Depending on the composition of stream (IV), or to be more specific on the concentration of the unconverted oxygen in relation to carbon monoxide and to organic compounds which may also be oxidized in the oxidation reactor (C) under the present conditions, and depending on the activity of the heterogeneous oxidation catalyst, it may absolutely suffice to oxidize the carbon monoxide in the oxidation reactor (C) without adding further oxygen. However, if the oxidation of ethylene glycol in step (b) is performed with no or only a slight excess of oxygen, it is advantageous to add some further oxygen to stream (IV). It is therefore preferred to add oxygen between steps (c) and (d) to the gas stream (IV) in order to enable or at least support the oxidation of carbon monoxide. The oxygen can be added as pure oxygen as well as by an oxygen containing gas such as air or the like. If oxygen is added, the addition of air is preferred. The amount of oxygen to be added can easily be determined by the person skilled in the art by a simple testing at the plant at which the amount of added oxygen is slowly increased until the desired concentration of carbon monoxide in stream (V) or stream (I), respectively, is attained. Irrespective of that, it is mentioned that at least a slight excess of oxygen based on the theoretical amount being required for the oxidation of the intended amount of carbon monoxide plus the organic compounds which may also be oxidized, is preferred. However, oxygen may also be added in a much higher amount so that a notable amount of the excess oxygen remains unconverted in the carbon monoxide depleted stream (V) and already constitutes a notable part of the oxygen of stream (I), so that the addition via stream (VII) can be reduced. In an extreme variant, the total amount of oxygen of stream (I) may be added to the gas stream (IV) before entering reactor (C) so that the addition oxygen stream (VII) is formally shifted to an addition to the carbon monoxide depleted stream (V).

Figure 3 shows a simplified block diagram which is based on figure 2 and which additionally shows the addition of oxygen as stream (IX), forming stream (IVa).

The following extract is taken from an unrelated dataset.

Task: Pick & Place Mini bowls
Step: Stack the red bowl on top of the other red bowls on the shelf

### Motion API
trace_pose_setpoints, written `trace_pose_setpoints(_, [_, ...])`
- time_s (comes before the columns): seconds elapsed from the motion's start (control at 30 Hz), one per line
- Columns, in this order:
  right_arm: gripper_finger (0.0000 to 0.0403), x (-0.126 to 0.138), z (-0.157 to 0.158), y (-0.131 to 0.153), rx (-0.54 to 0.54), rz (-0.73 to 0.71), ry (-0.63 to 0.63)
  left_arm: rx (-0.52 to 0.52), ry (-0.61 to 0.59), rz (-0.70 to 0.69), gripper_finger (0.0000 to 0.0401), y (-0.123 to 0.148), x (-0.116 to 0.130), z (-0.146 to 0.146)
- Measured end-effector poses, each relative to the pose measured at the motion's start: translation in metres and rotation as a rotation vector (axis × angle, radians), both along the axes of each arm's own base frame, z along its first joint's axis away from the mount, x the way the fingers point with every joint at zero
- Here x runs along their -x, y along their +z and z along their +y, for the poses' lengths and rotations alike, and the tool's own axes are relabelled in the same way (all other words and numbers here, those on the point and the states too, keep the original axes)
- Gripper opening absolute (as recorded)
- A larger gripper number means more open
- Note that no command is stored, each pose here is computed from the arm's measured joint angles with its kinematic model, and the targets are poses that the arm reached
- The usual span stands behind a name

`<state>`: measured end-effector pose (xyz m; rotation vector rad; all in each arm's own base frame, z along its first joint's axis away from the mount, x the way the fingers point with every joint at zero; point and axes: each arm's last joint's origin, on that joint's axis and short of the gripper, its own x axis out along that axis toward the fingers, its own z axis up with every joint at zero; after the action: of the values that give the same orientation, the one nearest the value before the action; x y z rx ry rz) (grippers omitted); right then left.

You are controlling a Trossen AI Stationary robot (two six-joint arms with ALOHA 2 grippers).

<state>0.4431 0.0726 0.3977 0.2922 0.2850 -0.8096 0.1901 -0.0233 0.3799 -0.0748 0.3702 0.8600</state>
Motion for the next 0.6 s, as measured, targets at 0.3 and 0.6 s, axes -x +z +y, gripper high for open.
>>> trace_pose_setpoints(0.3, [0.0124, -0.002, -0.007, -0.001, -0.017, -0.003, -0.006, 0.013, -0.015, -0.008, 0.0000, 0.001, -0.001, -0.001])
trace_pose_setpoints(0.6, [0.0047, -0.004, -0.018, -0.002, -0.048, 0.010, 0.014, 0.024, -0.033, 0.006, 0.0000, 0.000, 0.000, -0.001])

Since stream (IV) leaving the cooling zone (B) typically has a temperature of < 50°C but the oxidation of carbon monoxide in oxidation reactor (C) typically requires a temperature of > 50°C, stream (IV) typically has to be heated before it enters the oxidation reactor (C). Such heating may be performed by adding external heat, for example by using a heat exchanger operated with steam, or by utilizing heat which is generated in the continuous glyoxal production process. Due to the exothermicity of the ethylene glycol oxidation to glyoxal and the required cooling of the output stream (II) to obtain an aqueous solution of glyoxal in step (c), it is particularly advantageous to utilize part of the reaction heat generated in step (b) to heat up stream (IV) before being oxidized in step (d). Therefore, it is preferred to heat the gas stream (IV) between steps (c) and (d) with the reaction heat gained in step (b). Particularly, such a heat transfer is performed by a heat exchanger (D) which is connected with streams (II) and (IV). Such a heat exchanger can, for example, be of any type of a heat exchanger which is applicable for such use, considering the nature and amount of the streams as well as the energy to be exchanged. As a typical heat-exchanger for that application, plate heat exchangers are mentioned. The person skilled in the art can easily select and/or design an appropriate heat exchanger.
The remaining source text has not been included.